122 F.2d 98, 1941 U.S. App. LEXIS 4543, 1941 A.M.C. 1043
CourtCourt of Appeals for the Third Circuit
DecidedJune 30, 1941
Docket7545
StatusPublished
Cited by44 cases

This text of 122 F.2d 98 (Brown v. C. D. Mallory & Co.) is published on Counsel Stack Legal Research, covering Court of Appeals for the Third Circuit primary law. Counsel Stack provides free access to over 12 million legal documents including statutes, case law, regulations, and constitutions.

Bluebook
Brown v. C. D. Mallory & Co., 122 F.2d 98, 1941 U.S. App.
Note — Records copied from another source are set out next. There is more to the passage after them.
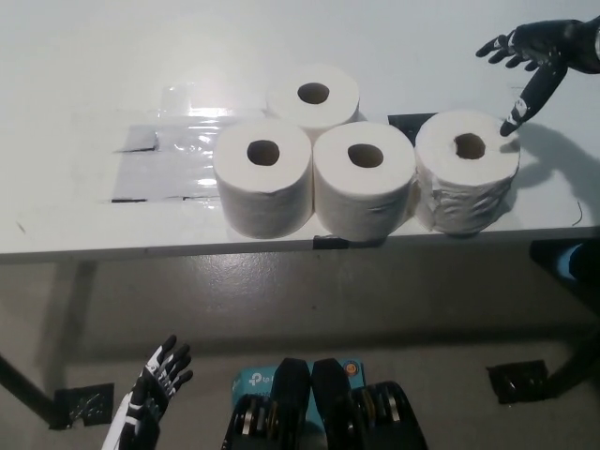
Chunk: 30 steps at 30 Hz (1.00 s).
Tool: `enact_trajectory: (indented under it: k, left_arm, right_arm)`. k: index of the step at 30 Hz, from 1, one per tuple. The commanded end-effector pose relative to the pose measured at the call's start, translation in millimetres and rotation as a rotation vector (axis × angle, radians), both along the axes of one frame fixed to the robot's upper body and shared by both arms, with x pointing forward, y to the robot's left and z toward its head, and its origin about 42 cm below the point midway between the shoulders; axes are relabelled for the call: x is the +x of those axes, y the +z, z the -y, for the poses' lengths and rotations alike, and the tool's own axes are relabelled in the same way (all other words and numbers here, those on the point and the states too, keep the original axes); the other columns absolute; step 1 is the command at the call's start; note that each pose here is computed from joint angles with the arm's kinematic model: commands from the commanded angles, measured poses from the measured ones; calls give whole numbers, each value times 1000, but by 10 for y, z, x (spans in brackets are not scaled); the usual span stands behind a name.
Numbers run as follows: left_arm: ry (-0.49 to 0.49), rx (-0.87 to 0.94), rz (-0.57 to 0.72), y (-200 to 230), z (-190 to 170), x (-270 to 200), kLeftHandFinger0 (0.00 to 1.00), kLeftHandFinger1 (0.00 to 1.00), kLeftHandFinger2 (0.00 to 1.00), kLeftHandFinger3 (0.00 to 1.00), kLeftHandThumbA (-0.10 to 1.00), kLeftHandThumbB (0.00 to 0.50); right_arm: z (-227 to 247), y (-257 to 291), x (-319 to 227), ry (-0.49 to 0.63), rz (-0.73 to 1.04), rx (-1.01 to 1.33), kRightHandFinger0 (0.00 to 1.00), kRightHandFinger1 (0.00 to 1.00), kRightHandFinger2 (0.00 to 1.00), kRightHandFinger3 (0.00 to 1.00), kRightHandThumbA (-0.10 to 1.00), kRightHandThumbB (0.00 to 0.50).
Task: A few rolls of toilet paper are kept infront of the robot and the robot uses its right hand to lift one of the rolls and and places it on top of the other rolls to stack it.
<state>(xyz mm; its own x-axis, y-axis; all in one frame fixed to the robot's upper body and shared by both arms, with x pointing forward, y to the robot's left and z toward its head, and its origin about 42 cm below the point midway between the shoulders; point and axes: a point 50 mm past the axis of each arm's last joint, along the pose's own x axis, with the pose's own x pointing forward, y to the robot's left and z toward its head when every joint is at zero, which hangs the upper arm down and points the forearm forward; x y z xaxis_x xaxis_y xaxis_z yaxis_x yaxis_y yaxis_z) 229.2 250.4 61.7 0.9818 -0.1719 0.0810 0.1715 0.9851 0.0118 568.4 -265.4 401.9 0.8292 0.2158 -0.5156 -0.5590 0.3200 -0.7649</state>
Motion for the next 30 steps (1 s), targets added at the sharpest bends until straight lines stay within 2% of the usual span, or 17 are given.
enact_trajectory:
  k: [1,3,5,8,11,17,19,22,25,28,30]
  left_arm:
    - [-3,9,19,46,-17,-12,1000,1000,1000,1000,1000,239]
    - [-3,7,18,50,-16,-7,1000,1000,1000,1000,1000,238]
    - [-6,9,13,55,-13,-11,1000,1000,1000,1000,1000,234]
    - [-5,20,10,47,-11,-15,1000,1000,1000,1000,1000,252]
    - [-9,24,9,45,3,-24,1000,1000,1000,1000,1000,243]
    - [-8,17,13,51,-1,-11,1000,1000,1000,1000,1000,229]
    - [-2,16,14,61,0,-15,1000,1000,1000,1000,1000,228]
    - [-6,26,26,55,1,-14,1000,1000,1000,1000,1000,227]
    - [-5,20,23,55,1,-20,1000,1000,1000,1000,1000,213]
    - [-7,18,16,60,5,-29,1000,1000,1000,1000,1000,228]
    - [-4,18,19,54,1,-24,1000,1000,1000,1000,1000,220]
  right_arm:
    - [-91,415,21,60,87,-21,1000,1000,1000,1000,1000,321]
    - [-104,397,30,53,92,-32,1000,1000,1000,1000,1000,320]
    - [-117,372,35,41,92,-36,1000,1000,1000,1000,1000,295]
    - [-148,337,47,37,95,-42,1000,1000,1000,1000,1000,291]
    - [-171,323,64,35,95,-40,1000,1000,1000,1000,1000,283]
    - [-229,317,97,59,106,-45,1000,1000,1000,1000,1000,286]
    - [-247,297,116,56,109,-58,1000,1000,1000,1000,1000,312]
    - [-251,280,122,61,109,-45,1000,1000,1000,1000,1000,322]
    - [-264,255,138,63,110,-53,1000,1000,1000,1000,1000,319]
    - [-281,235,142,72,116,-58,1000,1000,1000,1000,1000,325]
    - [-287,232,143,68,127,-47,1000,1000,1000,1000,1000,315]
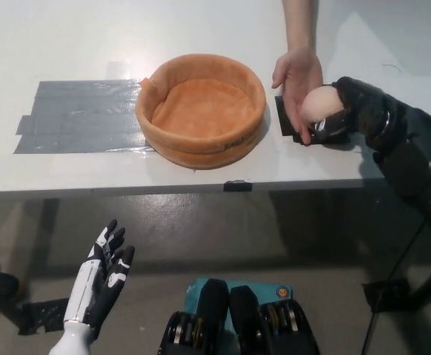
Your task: A person hands a emotional support dumpling to the robot which it grabs with its right hand and places in the soft place kept infront of it in the centre of the desk
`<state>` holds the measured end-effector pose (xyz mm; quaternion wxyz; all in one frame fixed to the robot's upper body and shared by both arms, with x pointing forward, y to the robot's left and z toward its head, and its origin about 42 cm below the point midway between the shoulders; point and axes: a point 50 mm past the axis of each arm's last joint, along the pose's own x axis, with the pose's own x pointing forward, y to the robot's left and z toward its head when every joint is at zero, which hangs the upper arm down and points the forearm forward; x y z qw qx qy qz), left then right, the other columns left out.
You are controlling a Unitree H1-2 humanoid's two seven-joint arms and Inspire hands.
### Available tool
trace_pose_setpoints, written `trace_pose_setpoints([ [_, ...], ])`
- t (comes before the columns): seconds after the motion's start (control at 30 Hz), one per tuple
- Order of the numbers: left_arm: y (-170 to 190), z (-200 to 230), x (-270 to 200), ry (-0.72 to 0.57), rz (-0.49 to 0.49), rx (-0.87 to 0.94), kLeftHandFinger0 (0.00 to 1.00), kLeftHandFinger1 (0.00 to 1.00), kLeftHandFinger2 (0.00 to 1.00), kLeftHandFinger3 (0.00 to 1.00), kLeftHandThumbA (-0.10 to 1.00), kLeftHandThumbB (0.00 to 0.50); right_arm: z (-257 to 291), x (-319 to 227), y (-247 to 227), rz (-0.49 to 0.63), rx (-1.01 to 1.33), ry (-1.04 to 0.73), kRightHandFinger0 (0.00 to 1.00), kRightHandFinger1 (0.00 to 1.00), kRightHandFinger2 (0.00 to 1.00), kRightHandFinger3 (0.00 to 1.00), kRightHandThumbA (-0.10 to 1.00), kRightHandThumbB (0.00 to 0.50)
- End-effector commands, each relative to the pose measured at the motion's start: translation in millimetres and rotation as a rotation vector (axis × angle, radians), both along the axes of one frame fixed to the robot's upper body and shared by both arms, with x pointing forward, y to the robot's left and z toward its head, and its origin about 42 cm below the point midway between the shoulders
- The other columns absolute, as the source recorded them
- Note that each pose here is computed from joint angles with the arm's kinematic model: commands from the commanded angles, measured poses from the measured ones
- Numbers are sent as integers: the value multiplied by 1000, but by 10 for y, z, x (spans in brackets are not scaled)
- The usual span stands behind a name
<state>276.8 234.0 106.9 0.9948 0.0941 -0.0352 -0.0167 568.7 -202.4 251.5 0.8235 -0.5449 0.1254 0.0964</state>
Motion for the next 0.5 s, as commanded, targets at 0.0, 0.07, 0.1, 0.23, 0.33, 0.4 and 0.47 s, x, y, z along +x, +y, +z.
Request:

LEXIS 4543, 1941 A.M.C. 1043 (3d Cir. 1941).

Opinions

BIGGS, Circuit Judge.

The primary question presented for our determination is whether or not a seaman may maintain an action for personal injuries in admiralty in personam against his employer with foreign attachment and claim the benefits of the Jones Act1 in a district in which his employer does not reside and in which its principal office is not located. The respondent-appellee, Swift-arrow Steamship Company, Inc., is a Delaware corporation maintaining its principal office in Delaware. There was no personal service upon any of the respondents.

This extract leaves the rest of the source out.